[comp.lang.c++] Byte padding question

keving@r4.uk.ac.man.cs (Kevin Glynn) (09/05/90)

	When building a class hierarchy in C++ we found that some
extraneous char's were being inserted into the C structure produced by
the AT&T front end. After writing a fairly large test program it was
found that these bytes were only being generated (at least in our
tests) when an empty class (methods only, no member variables) was the
base class. I also noticed that in it's child class the extra byte
generated for the empty base class was added as well as a new char
array of size 1.

   In the work our department is doing, this will cause problems in
the future and we would like to clear up the reason why this is
happening (and even better how to stop it happening!). 

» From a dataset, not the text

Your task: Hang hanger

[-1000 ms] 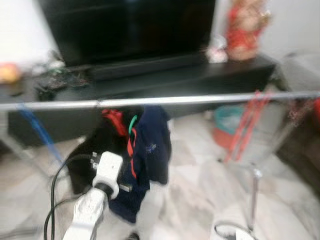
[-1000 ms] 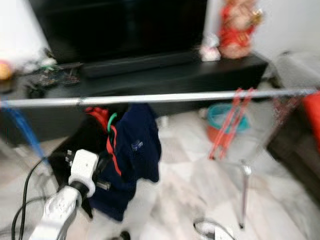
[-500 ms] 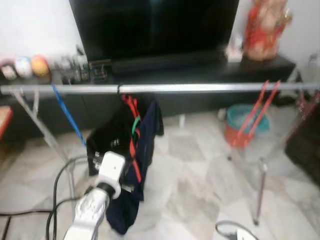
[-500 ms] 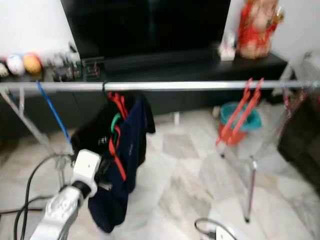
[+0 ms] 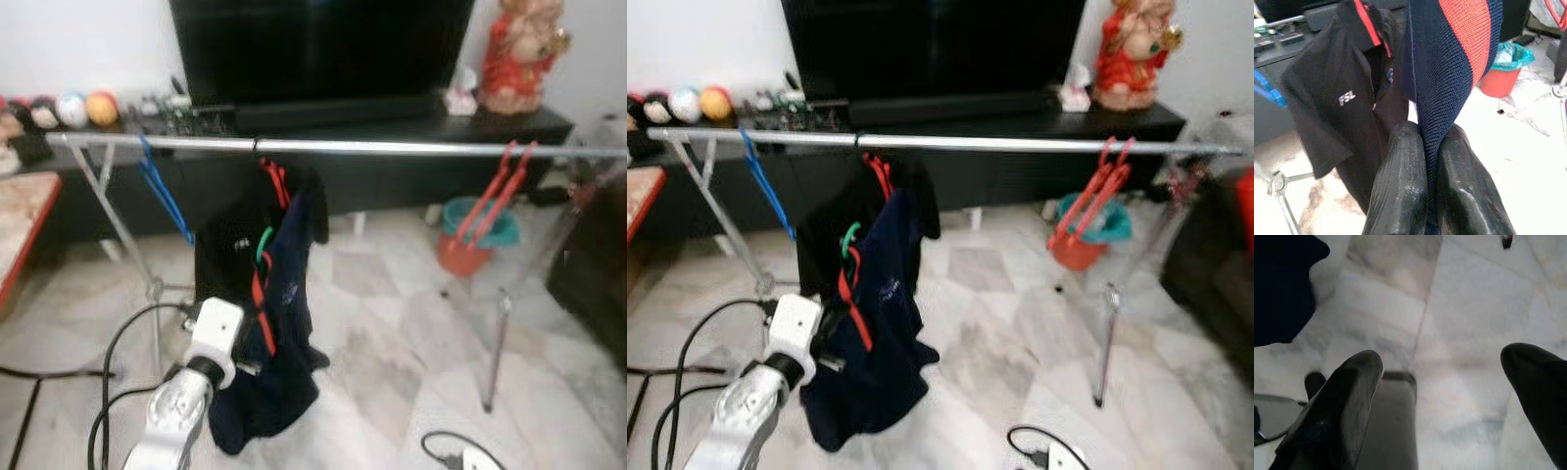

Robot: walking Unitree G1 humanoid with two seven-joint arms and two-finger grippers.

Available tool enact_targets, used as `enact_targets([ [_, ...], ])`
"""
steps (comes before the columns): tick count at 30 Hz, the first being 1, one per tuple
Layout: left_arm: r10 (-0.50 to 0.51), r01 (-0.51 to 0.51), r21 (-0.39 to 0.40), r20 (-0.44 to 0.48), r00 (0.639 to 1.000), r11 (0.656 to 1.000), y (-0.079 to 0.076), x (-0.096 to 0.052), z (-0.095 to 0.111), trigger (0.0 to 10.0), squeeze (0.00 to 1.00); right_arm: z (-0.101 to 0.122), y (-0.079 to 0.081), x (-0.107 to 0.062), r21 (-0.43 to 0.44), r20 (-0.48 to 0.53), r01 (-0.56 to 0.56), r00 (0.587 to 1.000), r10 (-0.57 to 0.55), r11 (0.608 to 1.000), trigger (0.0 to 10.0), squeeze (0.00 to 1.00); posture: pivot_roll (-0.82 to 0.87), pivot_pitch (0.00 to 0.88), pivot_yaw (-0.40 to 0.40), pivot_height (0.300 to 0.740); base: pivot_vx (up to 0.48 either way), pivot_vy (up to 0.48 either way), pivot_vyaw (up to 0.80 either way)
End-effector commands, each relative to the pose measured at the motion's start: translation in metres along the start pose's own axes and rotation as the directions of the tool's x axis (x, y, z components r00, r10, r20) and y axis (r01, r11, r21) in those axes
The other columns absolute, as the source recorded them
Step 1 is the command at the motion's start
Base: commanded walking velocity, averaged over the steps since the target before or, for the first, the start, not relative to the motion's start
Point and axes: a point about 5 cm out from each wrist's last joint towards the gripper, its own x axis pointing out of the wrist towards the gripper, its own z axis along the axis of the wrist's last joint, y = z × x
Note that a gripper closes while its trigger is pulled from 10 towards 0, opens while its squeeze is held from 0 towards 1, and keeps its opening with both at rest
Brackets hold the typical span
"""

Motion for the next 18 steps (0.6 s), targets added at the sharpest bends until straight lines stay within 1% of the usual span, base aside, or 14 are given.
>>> enact_targets([
  [1, 0.004, -0.004, -0.009, 0.033, 0.999, 1.0, -0.0008, 0.0021, 0.0073, 10.0, 0.0, 0.0054, -0.0026, 0.0013, -0.001, 0.014, 0.007, 1.0, -0.007, 1.0, 10.0, 0.0, 0.15, 0.0, -0.023, 0.74, -0.337, 0.0, 0.0],
  [4, 0.009, -0.009, -0.01, 0.032, 0.999, 1.0, -0.0003, 0.0014, 0.0068, 10.0, 0.0, 0.006, -0.0031, 0.0015, -0.02, 0.011, 0.004, 1.0, -0.003, 1.0, 10.0, 0.0, 0.15, 0.0, -0.027, 0.74, -0.341, 0.0, 0.0],
  [18, 0.012, -0.012, -0.009, 0.029, 1.0, 1.0, 0.0024, 0.0009, 0.0075, 10.0, 0.0, 0.0075, -0.0019, 0.0019, -0.038, 0.016, -0.003, 1.0, 0.003, 0.999, 10.0, 0.0, 0.15, 0.0, -0.02, 0.74, -0.339, 0.0, 0.0],
])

/********************** Part of the original code ***************************/


class GraphCell
	{

public :

	void	*operator new(size_t size);

	void	*operator new(size_t, int sz);

	void	operator delete(void *cell);

	};


class Instance : public GraphCell
	{

public	:


	void	suspend(InstFn function);

	void	activate();

protected :

	instance header_state;

	};

/**************** This was generated by the cfront (v2.0) *******************/

struct GraphCell {	/* sizeof GraphCell == 2 */

char __W3__9GraphCell ;
};

struct Instance {	/* sizeof Instance == 22 */

char __W3__9GraphCell ;
char __W4[1];

struct instance header_state__8Instance ;
};

/****************************************************************************/

   Does anybody know why these char's are added,

Kevin Glynn
ICL

--

keving@r1.cs.man.ac.uk

sig? No thanx, I'm trying to give up ...

-----------------------------------------------------------------

petergo@microsoft.UUCP (Peter GOLDE) (09/08/90)

In article <KEVING.90Sep5134659@r4.uk.ac.man.cs> keving@r4.uk.ac.man.cs (Kevin Glynn) writes:
>	When building a class hierarchy in C++ we found that some
>extraneous char's were being inserted into the C structure produced by
>the AT&T front end. After writing a fairly large test program it was
>found that these bytes were only being generated (at least in our
>tests) when an empty class (methods only, no member variables) was the

Off the top of my head, I'd guess that cfront was trying to conform with
section 5.3.2 of the language standard: "The size of any class or class
object is larger than zero."  Obviously there would be ways to conform
with this that do not waste space in derived classes, but I don't
believe cfront does them.

--Peter Golde   
I speak for myself only -- not Microsoft.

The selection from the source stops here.